- WORK TO BE COMPLETED
As the answer, set down the lines below from the one containing "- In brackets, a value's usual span" through the one containing "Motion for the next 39", exactly and inclusively, and no others.

══════

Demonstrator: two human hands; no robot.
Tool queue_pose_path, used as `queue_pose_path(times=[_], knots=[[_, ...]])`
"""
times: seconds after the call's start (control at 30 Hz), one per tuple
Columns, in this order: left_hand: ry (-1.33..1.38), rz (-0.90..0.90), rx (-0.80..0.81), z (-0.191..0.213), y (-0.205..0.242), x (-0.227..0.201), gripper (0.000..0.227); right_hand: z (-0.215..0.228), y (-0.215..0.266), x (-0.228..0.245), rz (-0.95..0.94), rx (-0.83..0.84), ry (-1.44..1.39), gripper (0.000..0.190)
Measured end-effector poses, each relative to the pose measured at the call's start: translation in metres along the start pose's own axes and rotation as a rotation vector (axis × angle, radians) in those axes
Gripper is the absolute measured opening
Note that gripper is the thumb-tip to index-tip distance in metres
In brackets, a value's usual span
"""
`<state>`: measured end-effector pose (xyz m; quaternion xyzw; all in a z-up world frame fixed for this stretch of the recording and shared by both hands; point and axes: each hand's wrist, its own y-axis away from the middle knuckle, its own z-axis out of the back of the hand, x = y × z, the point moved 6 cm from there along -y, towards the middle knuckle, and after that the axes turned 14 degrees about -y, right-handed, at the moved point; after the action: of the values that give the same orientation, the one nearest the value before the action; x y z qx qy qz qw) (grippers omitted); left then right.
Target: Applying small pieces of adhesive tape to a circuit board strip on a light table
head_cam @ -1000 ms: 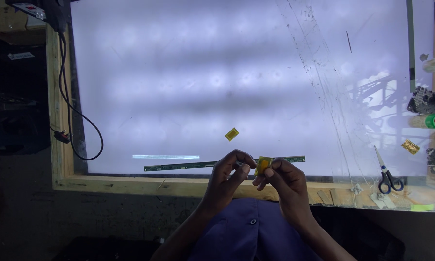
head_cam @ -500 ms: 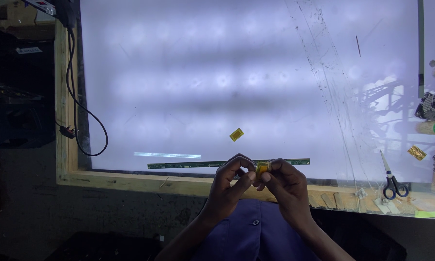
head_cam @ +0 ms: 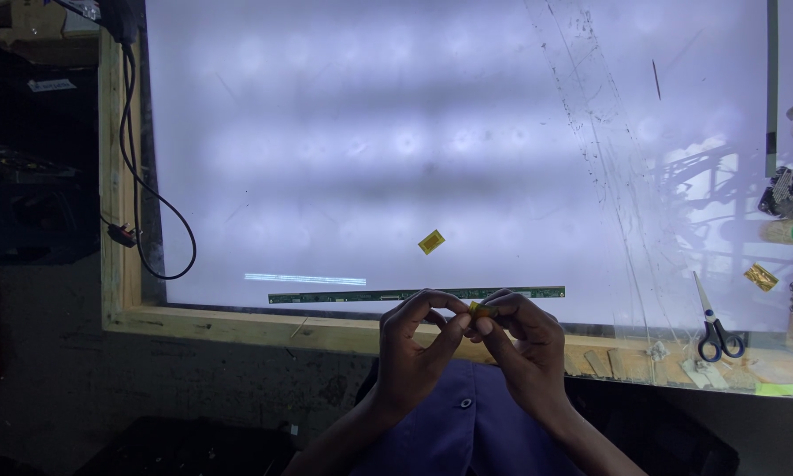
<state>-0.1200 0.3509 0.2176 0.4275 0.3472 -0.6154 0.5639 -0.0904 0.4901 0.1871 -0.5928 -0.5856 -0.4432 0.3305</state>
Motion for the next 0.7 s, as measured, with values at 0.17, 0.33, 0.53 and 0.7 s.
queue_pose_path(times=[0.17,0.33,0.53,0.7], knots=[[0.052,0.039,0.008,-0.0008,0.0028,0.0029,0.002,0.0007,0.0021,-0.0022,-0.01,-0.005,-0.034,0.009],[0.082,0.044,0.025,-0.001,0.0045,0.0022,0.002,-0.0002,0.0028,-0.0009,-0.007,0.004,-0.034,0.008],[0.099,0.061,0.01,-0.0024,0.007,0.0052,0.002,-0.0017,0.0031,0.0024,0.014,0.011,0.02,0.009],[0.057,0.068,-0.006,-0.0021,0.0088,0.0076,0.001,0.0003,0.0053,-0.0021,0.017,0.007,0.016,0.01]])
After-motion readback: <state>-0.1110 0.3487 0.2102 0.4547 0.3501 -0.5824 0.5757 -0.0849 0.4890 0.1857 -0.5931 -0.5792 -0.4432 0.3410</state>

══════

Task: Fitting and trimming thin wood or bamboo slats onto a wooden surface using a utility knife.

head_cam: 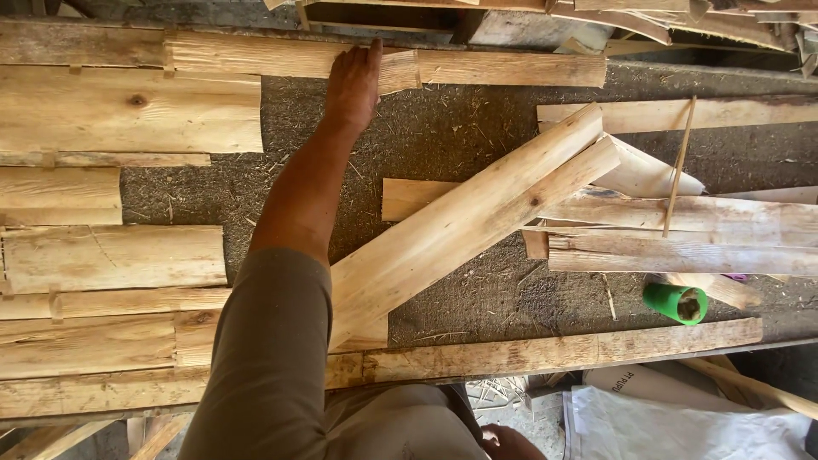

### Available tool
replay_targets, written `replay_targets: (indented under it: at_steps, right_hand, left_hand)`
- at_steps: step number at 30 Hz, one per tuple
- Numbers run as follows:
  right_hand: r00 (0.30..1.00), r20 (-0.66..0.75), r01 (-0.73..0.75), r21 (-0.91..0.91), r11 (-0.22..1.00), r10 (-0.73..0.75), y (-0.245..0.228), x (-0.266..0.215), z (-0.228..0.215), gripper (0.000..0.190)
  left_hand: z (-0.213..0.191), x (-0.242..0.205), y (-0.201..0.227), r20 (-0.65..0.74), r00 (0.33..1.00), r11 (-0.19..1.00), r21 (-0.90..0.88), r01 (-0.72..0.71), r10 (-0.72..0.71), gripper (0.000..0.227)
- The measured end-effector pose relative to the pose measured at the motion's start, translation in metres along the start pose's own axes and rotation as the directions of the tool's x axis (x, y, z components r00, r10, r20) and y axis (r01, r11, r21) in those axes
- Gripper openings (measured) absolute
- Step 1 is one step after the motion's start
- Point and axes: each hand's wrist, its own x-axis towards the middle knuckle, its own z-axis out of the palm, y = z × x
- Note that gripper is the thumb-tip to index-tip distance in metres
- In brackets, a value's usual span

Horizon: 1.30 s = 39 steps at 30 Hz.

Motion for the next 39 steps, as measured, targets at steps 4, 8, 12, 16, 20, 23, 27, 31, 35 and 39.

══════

- TASK SOLUTION
- In brackets, a value's usual span

Horizon: 1.30 s = 39 steps at 30 Hz.

Motion for the next 39 steps, as measured, targets at steps 4, 8, 12, 16, 20, 23, 27, 31, 35 and 39.

The exercise is now complete.